It’s hard to know where to begin in responding to Carl Hiaasen’s latest rant in the Miami Herald White politicos have their own pulpit gasbags, but let me begin by making a few observations:

  • Jeremiah Wright has certainly prospered financially off of his ministry activities, as his US$10,000,000 house will attest.  (And he’s done it without prosperity teaching, I might add.)
  • Anyone who is familiar at all with Christian television knows that it is a multiracial business.  Doesn’t he know, for example, that two of the "Grassley Six" are black?  Jeremiah Wright isn’t on TBN or Daystar for theological, not racial, reasons.
  • The Republicans have managed to pick the least religious candidate in the field, and that field includes the remaining Democrats.  Barack Obama’s relationship with Wright is far closer than McCain’s is with any of the ministers he has been "tied" to, although I will admit that Obama’s relationship with his former pastor is more complicated than has been depicted in the press.  (Probably more complicated than Obama thought too!)

Hiaasen’s position is consistent with the position that most "Miami Herald liberals" have taken for a long time.  But let’s juxtapose that with his other passion of life, namely the overdevelopment of South Florida.

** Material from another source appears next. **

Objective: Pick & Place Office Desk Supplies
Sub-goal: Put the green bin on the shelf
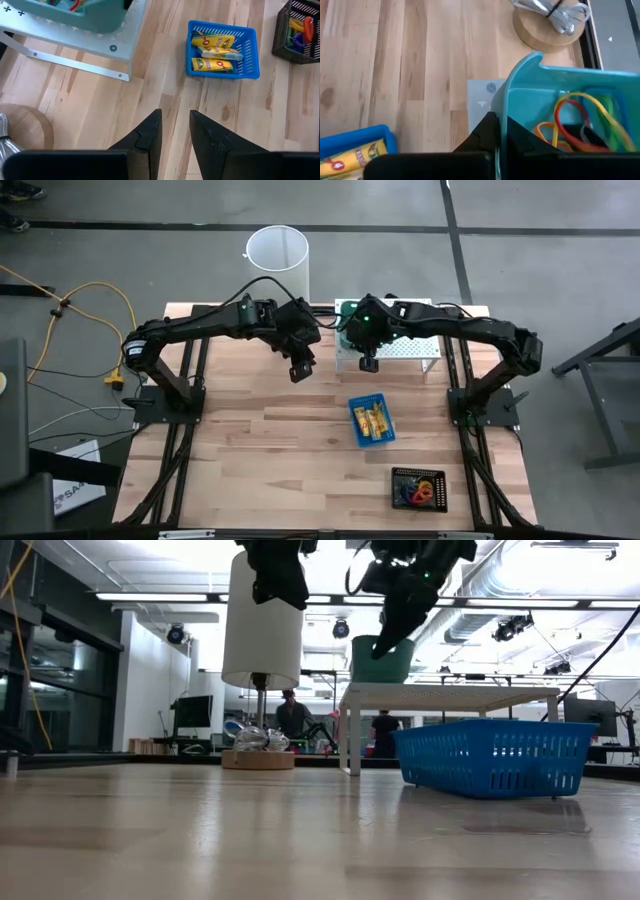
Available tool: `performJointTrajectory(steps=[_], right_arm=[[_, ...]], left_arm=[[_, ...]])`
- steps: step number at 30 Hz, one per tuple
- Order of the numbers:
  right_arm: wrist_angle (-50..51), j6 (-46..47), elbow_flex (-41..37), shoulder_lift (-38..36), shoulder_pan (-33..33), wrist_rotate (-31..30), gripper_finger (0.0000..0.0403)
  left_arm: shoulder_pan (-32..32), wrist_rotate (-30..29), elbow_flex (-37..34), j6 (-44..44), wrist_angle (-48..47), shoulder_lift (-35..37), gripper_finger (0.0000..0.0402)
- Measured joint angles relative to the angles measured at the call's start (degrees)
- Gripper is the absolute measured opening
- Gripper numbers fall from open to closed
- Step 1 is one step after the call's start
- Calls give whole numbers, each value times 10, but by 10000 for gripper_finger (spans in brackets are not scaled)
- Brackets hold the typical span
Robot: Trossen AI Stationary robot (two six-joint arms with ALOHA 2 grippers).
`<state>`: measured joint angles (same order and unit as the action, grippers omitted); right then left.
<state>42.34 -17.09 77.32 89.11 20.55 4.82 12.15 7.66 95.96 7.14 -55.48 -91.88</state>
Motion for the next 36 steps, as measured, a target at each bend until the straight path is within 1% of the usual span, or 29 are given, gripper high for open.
performJointTrajectory(steps=[7, 11, 36], right_arm=[[-3, -18, 0, 33, -10, -3, 3], [5, -37, 0, 33, -11, -8, 3], [7, -27, 0, 33, -10, -16, 2]], left_arm=[[0, 0, 0, 0, 0, 0, 95], [0, 0, 0, 0, 0, 0, 95], [0, 0, 0, -2, 0, 0, 95]])
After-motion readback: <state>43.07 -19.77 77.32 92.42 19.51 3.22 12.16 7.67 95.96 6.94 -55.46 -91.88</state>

Anyone familiar with his life and work knows that one of Carl Hiaasen’s leitmotifs is his venom against those who have transformed South Florida from a subtropical paradise to an asphalt and concrete jungle.  And, to be honest, that’s one place where I’m in sympathy with him.  Having been raised just up the coast (and around the same time) as Hiaasen, it grieves me to see what has happened to the place.  As I noted in The Tree That Grows in Heaven:

Unfortunately the lignum vitae has had a hard history in South Florida with the coming of large populations. It is an endangered tree. Its most famous habitat, the Lignumvitae Key, is protected. Such a state is a reminder that God created a paradise in South Florida, but man has largely ruined it, and not only from an environmental standpoint as well. In addition to the damage to the surroundings, living in South Florida is a sure cure for universalism, reminding one that, if there’s a default option in eternity, it’s not heaven.

One of the things that drove me to write my fiction was to relive, in a virtual and imaginary sense, in a world before this kind of spoilation became the norm.  Hiaasen gets away to the Keys to enjoy what’s left, but for those of us who have left altogether (and thus ceased being part of the problem,) we have to find other ways.  The interesting point, however, is that the "progressives" and the overdevelopment came hand in hand.

The "crackers" who made up the first Anglo settlement of the place came with their desultory ways and their fundementalist religion, both of which have been regular subjects of derision by Miami Herald liberals.  What they didn’t come (with few exceptions) with was the enterprise and the capital to develop the place.  That came from more northern latitudes.  The latter not only separated South Florida from the South; they launched a campaign for "progressive" government, all the while building one development after another.  That’s the way of proactive progress.

Unintended consequences are a hoot, aren’t they, Carl?